The article, by Mike Eckel, a senior correspondent for the state-run RFERL, drew criticism in Russia-watching circles after it was published on Wednesday. It set out to look at whether the US and its allies had given assurances to Moscow that the NATO military bloc would not expand eastwards, in an effort to avoid escalation and maintain stability in Europe.
Initially, the headline asked if Russia had been “deceived” by these promises, and thereby had a legitimate grievance when NATO signed up the former Soviet republics of Estonia, Latvia, and Lithuania as members. “No,” it boldly concluded, caveating, “(but it’s complicated).”
Quite how complicated the question really was would soon come back to bite RFERL, which quickly faced accusations it was glossing over a thorny issue to arrive at politically convenient conclusions.
Liviu Horovitz, a postdoctoral researcher at Brussels’ Institute for European Studies, described the article on Twitter as “excellent teaching material,” saying it served as a “prime example of how to report on a ‘debate’ so that nobody can ever guess that the ‘wrong’ side could potentially have some reasonable arguments.”
Excellent teaching material! Prime example on how to report on a "debate" so that nobody can ever guess that the "wrong" side could potentially have some reasonable arguments. https://t.co/PbiItNMB1S
Ben Aris, a former Moscow bureau reporter for Britain’s Daily Telegraph and the editor of the BNE IntelliNews business network, added that it failed to mention the work of a prominent scholar whose work on NATO expansion would have fitted less harmoniously with its argument. This, he said, “is all the evidence you need that RFERL selectively chooses evidence to push its narratives.” Other users were more generous, with Keir Giles of Britain’s state-funded Chatham House describing it as a “valiant stab at boiling down” the question.
However, the American government-run media group evidently chose to listen to its critics, and an internet archive search shows the headline was quietly updated to leave the question open-ended instead. So, to “Did the West promise Moscow that NATO would not expand?” a newly nuanced Eckel subsequently concluded, “Well, it’s complicated.”
The historical row is important, because it has defined Russia’s view on relations with the US-led military bloc. In 2017, a tranche of documents was declassified, and widely interpreted as showing that American, British, and German officials gave assurances to the Kremlin in the 1990s that NATO would not push into Eastern European nations. The result was a number of years of relative harmony, with both sides even signing a declaration maintaining they did “not consider each other as adversaries.” However, in 2004, the bloc went through the single largest expansion in its history, admitting the Baltic nations, as well as Romania, Slovakia, and Slovenia.

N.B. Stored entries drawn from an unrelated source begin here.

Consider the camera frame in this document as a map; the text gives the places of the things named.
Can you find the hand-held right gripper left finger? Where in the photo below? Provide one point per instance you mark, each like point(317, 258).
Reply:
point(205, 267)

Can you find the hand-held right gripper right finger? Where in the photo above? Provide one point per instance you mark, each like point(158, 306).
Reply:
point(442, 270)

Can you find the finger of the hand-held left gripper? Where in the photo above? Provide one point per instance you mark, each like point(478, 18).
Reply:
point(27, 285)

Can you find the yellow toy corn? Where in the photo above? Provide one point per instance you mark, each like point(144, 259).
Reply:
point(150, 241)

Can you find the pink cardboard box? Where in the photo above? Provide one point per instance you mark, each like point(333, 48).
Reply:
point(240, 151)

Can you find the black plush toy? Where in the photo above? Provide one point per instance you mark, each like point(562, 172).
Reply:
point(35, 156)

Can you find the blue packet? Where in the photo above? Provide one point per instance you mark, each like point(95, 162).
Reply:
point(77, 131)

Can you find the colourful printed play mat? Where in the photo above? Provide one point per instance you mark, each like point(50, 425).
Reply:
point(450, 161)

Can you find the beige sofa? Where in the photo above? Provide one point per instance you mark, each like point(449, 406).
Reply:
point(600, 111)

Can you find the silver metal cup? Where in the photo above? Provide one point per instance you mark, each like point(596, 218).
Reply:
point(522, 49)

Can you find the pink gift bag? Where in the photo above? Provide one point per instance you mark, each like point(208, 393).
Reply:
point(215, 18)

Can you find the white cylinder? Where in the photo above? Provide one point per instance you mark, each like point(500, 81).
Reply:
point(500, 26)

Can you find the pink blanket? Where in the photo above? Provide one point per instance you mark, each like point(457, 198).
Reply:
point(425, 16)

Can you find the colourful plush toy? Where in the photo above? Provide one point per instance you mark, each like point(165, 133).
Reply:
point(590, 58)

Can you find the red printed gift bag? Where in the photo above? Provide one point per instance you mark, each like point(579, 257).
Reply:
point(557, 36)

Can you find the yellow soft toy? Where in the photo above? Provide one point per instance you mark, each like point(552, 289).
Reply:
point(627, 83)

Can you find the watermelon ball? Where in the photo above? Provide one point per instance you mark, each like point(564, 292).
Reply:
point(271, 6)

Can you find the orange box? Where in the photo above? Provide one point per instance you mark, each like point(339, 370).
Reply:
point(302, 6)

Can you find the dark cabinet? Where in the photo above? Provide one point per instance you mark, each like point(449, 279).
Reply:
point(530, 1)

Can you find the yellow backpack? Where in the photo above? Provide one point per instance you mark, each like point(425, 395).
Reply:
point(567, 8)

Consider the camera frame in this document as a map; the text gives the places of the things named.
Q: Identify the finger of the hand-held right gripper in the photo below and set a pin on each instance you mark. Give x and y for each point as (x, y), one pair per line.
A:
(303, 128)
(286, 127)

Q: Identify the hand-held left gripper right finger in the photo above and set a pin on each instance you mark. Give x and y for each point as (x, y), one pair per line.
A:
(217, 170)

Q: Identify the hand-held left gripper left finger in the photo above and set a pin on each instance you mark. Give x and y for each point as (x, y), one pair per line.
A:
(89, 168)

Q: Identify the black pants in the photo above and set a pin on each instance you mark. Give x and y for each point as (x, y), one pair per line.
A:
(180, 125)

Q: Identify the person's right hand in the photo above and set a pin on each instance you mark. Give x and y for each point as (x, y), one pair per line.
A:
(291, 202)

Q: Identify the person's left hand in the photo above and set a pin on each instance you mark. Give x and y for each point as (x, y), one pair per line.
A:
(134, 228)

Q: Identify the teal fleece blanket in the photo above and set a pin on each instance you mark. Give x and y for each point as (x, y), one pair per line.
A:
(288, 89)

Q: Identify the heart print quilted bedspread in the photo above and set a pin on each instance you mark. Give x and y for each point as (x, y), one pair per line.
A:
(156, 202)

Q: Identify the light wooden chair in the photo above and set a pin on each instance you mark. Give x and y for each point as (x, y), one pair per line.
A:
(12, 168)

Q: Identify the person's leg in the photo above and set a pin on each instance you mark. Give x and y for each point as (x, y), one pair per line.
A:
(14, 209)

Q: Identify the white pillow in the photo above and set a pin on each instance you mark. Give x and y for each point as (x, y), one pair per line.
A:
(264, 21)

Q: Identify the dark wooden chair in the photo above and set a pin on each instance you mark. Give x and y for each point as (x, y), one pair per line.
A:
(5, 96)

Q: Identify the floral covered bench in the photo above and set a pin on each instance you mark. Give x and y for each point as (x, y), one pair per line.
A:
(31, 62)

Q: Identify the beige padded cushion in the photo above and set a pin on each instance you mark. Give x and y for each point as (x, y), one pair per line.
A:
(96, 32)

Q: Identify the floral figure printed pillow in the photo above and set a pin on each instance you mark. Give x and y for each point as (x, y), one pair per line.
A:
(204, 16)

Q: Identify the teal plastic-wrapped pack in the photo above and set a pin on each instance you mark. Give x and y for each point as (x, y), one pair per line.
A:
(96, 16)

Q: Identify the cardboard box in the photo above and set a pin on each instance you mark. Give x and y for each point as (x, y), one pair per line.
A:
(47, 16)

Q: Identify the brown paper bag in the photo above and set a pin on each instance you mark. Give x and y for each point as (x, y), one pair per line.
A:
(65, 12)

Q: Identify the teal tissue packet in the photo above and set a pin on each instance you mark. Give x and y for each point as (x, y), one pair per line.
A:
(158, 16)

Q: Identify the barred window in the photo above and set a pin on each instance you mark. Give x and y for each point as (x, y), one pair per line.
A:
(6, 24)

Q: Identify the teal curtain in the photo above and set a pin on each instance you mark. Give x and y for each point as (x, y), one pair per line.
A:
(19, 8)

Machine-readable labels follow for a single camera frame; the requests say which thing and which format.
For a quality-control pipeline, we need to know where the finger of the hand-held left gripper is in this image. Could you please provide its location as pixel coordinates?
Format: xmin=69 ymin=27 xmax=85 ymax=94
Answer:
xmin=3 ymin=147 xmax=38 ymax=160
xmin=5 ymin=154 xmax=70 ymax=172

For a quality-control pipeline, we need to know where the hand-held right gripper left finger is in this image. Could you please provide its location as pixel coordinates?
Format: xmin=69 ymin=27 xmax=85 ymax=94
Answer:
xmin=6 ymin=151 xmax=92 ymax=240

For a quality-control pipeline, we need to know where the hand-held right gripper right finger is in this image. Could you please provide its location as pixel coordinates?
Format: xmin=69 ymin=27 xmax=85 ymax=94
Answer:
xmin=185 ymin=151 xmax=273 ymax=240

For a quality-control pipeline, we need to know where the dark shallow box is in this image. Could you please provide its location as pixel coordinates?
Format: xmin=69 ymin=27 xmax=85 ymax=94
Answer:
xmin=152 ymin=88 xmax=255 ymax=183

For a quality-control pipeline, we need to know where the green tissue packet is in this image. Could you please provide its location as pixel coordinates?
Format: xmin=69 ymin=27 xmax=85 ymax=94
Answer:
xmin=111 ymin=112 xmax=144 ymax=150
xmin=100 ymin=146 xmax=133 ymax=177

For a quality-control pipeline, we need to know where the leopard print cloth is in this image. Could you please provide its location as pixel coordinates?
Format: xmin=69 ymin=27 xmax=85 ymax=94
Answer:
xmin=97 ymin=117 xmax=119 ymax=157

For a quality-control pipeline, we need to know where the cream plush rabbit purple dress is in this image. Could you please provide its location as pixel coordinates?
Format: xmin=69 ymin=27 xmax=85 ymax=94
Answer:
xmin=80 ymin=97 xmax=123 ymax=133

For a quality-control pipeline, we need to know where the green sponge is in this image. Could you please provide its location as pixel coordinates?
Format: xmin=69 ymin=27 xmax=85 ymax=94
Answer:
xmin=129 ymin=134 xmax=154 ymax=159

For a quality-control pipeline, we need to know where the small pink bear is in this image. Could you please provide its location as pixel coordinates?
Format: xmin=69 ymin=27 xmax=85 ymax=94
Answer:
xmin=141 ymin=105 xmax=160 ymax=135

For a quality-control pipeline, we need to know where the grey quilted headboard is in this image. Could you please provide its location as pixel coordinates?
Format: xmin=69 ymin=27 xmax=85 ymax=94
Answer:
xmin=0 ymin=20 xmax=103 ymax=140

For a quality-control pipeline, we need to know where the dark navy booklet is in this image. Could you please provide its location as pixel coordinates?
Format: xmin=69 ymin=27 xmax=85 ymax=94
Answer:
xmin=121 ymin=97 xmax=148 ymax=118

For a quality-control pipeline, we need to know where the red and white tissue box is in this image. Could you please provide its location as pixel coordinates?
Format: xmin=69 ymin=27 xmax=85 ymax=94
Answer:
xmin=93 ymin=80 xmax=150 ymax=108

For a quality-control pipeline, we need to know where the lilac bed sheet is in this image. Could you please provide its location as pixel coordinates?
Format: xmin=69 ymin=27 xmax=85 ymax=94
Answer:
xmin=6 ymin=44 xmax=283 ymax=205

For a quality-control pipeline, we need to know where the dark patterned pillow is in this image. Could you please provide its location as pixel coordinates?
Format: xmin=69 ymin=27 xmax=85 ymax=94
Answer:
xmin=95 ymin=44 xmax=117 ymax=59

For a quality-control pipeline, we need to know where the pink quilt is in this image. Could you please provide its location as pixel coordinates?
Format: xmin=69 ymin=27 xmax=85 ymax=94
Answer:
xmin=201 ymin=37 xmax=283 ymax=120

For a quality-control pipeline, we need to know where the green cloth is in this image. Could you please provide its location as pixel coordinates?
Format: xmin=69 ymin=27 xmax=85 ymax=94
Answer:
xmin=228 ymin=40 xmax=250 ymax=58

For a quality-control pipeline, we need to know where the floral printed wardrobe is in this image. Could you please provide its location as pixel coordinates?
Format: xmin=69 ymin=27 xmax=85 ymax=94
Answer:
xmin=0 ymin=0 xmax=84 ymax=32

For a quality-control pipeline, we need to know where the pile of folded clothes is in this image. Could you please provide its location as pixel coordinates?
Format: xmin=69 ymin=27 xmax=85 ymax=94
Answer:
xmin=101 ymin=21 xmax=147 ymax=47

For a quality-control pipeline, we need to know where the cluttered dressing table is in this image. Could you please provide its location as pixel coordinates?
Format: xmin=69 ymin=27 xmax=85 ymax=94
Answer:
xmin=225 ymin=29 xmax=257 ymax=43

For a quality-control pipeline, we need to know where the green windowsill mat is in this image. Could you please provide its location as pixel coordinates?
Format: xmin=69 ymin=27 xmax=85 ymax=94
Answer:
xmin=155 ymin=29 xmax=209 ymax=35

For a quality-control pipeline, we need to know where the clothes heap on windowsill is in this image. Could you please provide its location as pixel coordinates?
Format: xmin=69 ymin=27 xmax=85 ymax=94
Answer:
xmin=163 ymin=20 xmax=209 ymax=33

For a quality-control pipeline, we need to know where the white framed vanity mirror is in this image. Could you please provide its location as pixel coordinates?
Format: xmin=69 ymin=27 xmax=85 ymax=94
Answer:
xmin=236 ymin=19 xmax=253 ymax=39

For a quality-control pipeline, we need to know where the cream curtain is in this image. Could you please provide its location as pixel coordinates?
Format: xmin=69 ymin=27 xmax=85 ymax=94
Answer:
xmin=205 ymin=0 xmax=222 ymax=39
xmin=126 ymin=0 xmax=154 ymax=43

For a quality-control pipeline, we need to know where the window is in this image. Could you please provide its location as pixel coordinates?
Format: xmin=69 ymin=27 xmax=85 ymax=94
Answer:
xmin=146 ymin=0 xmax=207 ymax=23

For many in Moscow, this was the beginning of the end for friendly ties with the West, with American troops stationed a stone’s throw from its border. It also led to a significant decline in trust, and was even cited by Russian President Vladimir Putin as a strategic threat in 2014, when the country announced it would reabsorb the Crimean Peninsula. Post-Maidan Ukraine has also since made no secret of its ambitions to join NATO, which has long been seen as a red line for Moscow, although it has received only a lukewarm response. However, some, like Eckel, continue to insist that the Kremlin was wrong to have interpreted these promises in this way, and that they were never binding.
George Kenney, a former US Foreign Service officer, sought to draw a line under that spat, commenting on the article. He said the position advanced by Washington at the time had been “a commitment, but not as iron-clad as a treaty.” However, he said, there was “no question in my mind that the US violated its promise.”